### Data for this task

◇ ◇ ◇ ◇ ◇

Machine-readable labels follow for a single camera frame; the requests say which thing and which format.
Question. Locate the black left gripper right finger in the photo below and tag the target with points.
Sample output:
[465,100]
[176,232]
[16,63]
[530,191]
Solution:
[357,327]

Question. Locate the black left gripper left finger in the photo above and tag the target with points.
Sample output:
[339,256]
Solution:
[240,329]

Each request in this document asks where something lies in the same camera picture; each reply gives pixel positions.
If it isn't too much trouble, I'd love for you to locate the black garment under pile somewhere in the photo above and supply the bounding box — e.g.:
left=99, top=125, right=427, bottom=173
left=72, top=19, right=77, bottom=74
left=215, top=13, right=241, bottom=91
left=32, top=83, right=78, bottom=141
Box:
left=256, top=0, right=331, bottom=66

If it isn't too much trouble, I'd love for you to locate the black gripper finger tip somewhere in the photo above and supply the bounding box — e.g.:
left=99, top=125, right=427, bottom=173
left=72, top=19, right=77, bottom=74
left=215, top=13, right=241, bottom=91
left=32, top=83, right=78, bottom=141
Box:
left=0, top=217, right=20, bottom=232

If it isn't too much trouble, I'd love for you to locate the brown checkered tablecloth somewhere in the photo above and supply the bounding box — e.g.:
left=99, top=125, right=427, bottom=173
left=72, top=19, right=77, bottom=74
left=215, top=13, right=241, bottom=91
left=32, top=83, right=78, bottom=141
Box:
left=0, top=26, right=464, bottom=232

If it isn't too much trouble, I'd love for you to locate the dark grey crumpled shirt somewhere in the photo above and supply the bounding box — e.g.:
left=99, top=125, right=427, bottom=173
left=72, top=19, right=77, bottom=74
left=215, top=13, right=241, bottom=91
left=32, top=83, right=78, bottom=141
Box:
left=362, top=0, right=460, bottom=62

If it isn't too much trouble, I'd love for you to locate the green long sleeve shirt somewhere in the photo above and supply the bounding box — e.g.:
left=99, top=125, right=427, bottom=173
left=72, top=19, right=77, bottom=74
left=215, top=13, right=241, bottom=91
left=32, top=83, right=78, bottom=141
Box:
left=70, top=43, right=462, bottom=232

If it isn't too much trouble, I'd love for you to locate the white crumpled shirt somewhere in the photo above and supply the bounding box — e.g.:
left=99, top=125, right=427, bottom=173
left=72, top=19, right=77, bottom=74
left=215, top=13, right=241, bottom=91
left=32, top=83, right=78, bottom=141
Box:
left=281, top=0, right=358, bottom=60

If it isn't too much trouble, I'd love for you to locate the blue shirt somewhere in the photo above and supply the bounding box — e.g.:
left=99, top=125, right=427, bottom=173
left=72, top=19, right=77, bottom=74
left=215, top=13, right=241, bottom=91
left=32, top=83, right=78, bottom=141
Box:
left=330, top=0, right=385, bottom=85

◇ ◇ ◇ ◇ ◇

### Work to be completed
Select and copy every line of the material that holds the string "camera".

### Answer
Machine-readable labels follow for a single camera frame; the requests say which thing and which format.
Each request in this document asks where something lies in the same camera picture; each reply gives pixel positions.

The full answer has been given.